Registration Dossier

Toxicological information

Genetic toxicity: in vitro

Currently viewing:

Administrative data

Endpoint:
in vitro gene mutation study in mammalian cells
Remarks:
Type of genotoxicity: gene mutation
Type of information:
experimental study
Adequacy of study:
key study
Reliability:
2 (reliable with restrictions)
Rationale for reliability incl. deficiencies:
other: Near-guideline GLP-compliant study, adequate for evaluation

Data source

Reference
Reference Type:
study report
Title:
Unnamed
Year:
1981
Report Date:
1981

Materials and methods

Test guideline
Qualifier:
according to
Guideline:
EU Method B.17 (Mutagenicity - In Vitro Mammalian Cell Gene Mutation Test)
Principles of method if other than guideline:
Following an initial toxicity screen, the test substance was tested using L5176Y TK+/- cells in the absence and presence of Aroclor 1254-induced rat S9 fraction (2 day expression period).
GLP compliance:
yes
Remarks:
QAU compliance statement dated 25 September 1981
Type of assay:
mammalian cell gene mutation assay

Test material

Reference
Name:
Unnamed
Type:
Constituent
Details on test material:
- Aqueous solution containing ca. 70wt% TBHP (CAS No. 75-91-2)
- Lot/batch No.: test article #81004

Method

Target gene:
Thymidine kinase locus; TK +/- to TK -/-
Species / strain
Species / strain / cell type:
mouse lymphoma L5178Y cells
Metabolic activation:
with and without
Metabolic activation system:
Aroclor 1254-induced rat S9
Test concentrations with justification for top dose:
Preliminary toxicity test, with and without S9: 0.001, 0.01, 0.1, 1.0, 10 and 100 ul/ml

Main test, without S9:
Test 1 and Test 2: 0.0013, 0.0018, 0.0024, 0.0032, 0.0042, 0.0056, 0.0075, 0.010 and 0.013 ul/ml;
Test 3: 0.0013, 0.0018, 0.0024, 0.0032, 0.0042, 0.0056, 0.0075, 0.010, 0.013 and 0.018 ul/ml
Main test, with S9:
Test 1: 0.013, 0.018, 0.024, 0.032, 0.042, 0.056, 0.075, 0.10, 0.13 and 0.18 ul/ml
Test 2: 0.018, 0.024, 0.032, 0.042, 0.056, 0.075, 0.10, 0.13, 0.18 and 0.24 ul/ml
Test 3: 0.024, 0.032, 0.042, 0.056, 0.075, 0.10, 0.13, 0.18, 0.24 and 0.32 ul/ml

Comment: purity not reported, all doses nominal
Controls
Negative solvent / vehicle controls:
yes
Remarks:
acetone
Positive controls:
yes
Positive control substance:
other: -S9 = ethylmethanesulfonate (0.5 and 1.0 ul/ml); +S9 = 7,12-dimethylbenz(a)anthracene (5.0 or 7.5 ul/ml)
Evaluation criteria:
Mutation frequency for the treated plates was compared with that of the control plates. A two-fold increase in mutation frequency was considered to reflect a positive response.

Results and discussion

Test results
Species / strain:
mouse lymphoma L5178Y cells
Metabolic activation:
with and without
Genotoxicity:
positive
Remarks:
- consistent findings in all 3 tests
Cytotoxicity / choice of top concentrations:
no cytotoxicity
Remarks:
- the test concentrations selected to be below threshold for cytotoxicity (0.1 ul/ml without S9, 1 ul/ml with S9)
Vehicle controls validity:
valid
Positive controls validity:
valid

Any other information on results incl. tables

Test 1 and test 2 were compromised due to a high level of contamination but still demonstrated a positive mutagenic response both in the absence and presence of S9 fraction. These findings were confirmed by test 3, where no contamination was present.

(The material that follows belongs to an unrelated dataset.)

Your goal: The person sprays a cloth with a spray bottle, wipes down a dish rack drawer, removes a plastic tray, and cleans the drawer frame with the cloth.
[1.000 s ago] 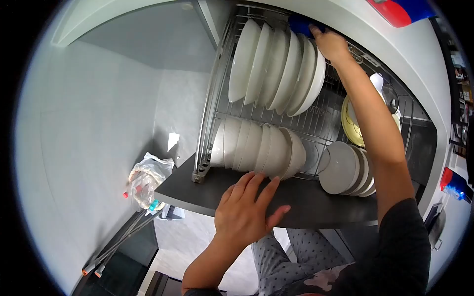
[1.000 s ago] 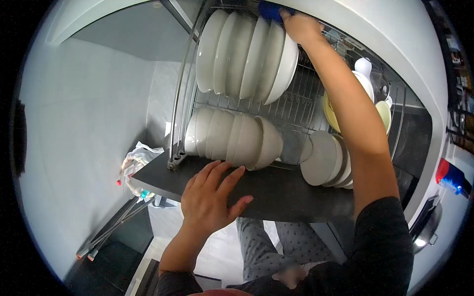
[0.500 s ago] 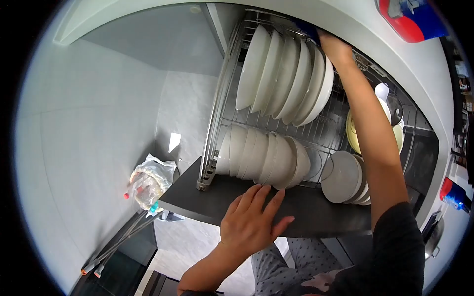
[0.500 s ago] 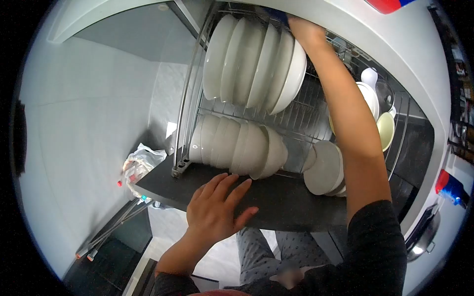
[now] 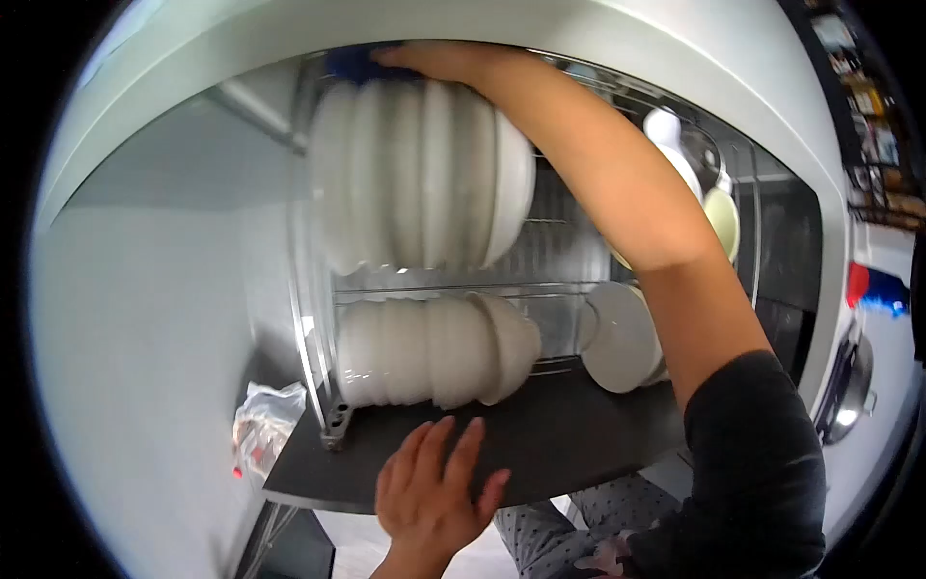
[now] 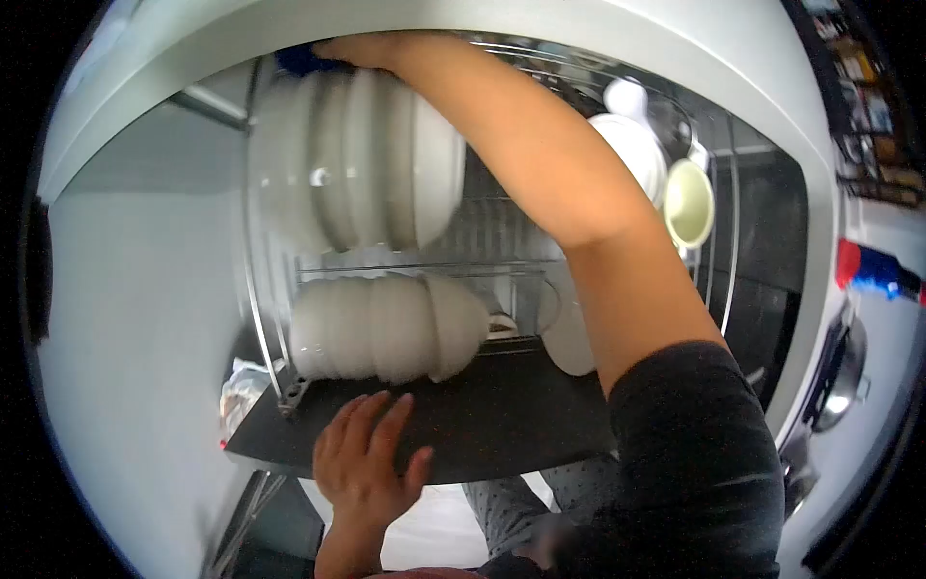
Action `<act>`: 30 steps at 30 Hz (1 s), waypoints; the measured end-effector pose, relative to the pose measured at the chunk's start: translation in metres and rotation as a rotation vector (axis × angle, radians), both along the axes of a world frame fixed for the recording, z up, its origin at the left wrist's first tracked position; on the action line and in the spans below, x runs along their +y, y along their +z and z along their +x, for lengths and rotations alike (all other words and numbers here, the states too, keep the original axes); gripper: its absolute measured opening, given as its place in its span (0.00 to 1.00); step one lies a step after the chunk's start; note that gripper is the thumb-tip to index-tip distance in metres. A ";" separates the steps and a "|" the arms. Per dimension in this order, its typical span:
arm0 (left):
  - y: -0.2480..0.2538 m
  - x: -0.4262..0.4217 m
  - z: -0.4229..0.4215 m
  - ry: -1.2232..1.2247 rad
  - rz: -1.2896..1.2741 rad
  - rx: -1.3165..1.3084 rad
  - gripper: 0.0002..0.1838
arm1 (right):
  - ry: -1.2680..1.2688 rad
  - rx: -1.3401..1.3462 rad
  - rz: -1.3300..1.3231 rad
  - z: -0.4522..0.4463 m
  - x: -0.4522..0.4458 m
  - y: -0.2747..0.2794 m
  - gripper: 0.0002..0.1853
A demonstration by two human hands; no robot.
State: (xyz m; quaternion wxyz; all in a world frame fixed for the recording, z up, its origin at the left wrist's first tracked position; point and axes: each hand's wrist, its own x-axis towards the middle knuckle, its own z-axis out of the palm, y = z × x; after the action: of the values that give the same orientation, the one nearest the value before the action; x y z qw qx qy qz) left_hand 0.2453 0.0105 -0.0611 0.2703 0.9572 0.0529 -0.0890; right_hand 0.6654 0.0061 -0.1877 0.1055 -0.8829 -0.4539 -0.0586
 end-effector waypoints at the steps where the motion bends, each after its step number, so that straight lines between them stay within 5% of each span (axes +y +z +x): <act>1: 0.000 0.001 0.000 0.011 0.073 -0.001 0.23 | 0.002 0.029 0.015 -0.003 -0.008 0.005 0.18; 8: 0.004 0.003 -0.002 0.021 0.074 -0.009 0.21 | -0.066 0.185 0.072 -0.014 -0.101 0.044 0.19; 12: 0.004 0.003 -0.003 0.023 0.054 -0.007 0.20 | -0.300 -0.185 -0.075 -0.025 -0.153 0.042 0.19; 15: 0.005 0.002 -0.001 0.026 0.052 -0.006 0.18 | -0.272 -0.161 -0.103 -0.037 -0.184 0.049 0.15; 17: 0.004 0.002 -0.004 0.056 0.048 -0.004 0.20 | -0.218 -0.106 -0.008 -0.043 -0.214 0.045 0.13; 21: 0.004 0.001 -0.004 0.052 0.071 -0.035 0.18 | -0.522 -0.327 0.265 -0.031 -0.286 0.044 0.12; 25: 0.003 0.000 -0.003 0.044 0.069 -0.042 0.17 | -0.534 -0.308 -0.046 0.003 -0.348 0.031 0.15; 27: 0.004 0.000 -0.001 0.045 0.048 -0.025 0.17 | -0.761 -0.214 -0.275 0.010 -0.364 0.033 0.19; 30: 0.006 0.000 0.000 0.038 0.069 -0.031 0.16 | -0.884 -0.108 -0.246 0.007 -0.379 0.054 0.24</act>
State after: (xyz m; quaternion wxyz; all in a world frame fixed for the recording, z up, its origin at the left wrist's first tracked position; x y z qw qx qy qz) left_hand 0.2449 0.0110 -0.0552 0.2396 0.9660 0.0699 -0.0673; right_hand 0.6726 -0.3729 -0.1341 -0.0592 -0.9933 -0.0424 -0.0897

Applicant's summary and conclusion

Conclusions:
Interpretation of results (migrated information):
positive without metabolic activation
positive with metabolic activation

The test substance was positive in L5178Y TK+/- cells in the absence and in the presence of Aroclor 1254-induced rat S9 fraction.
Executive summary:

The mutagenic potential of TBHP was evaluated in L5178Y TK+/- cells in the absence or presence of Aroclor 1254-induced rat S9 fraction. The investigation was GLP-compliant and followed EU Method B.17, and was repeated three times due to contamination of the initial trials. A positive mutagenic response was recorded on all occasions, both in the absence and presence of S9 fraction. The results demonstrate  that TBHP is a mammalian cell mutagen in L5178Y TK+/- cells in vitro.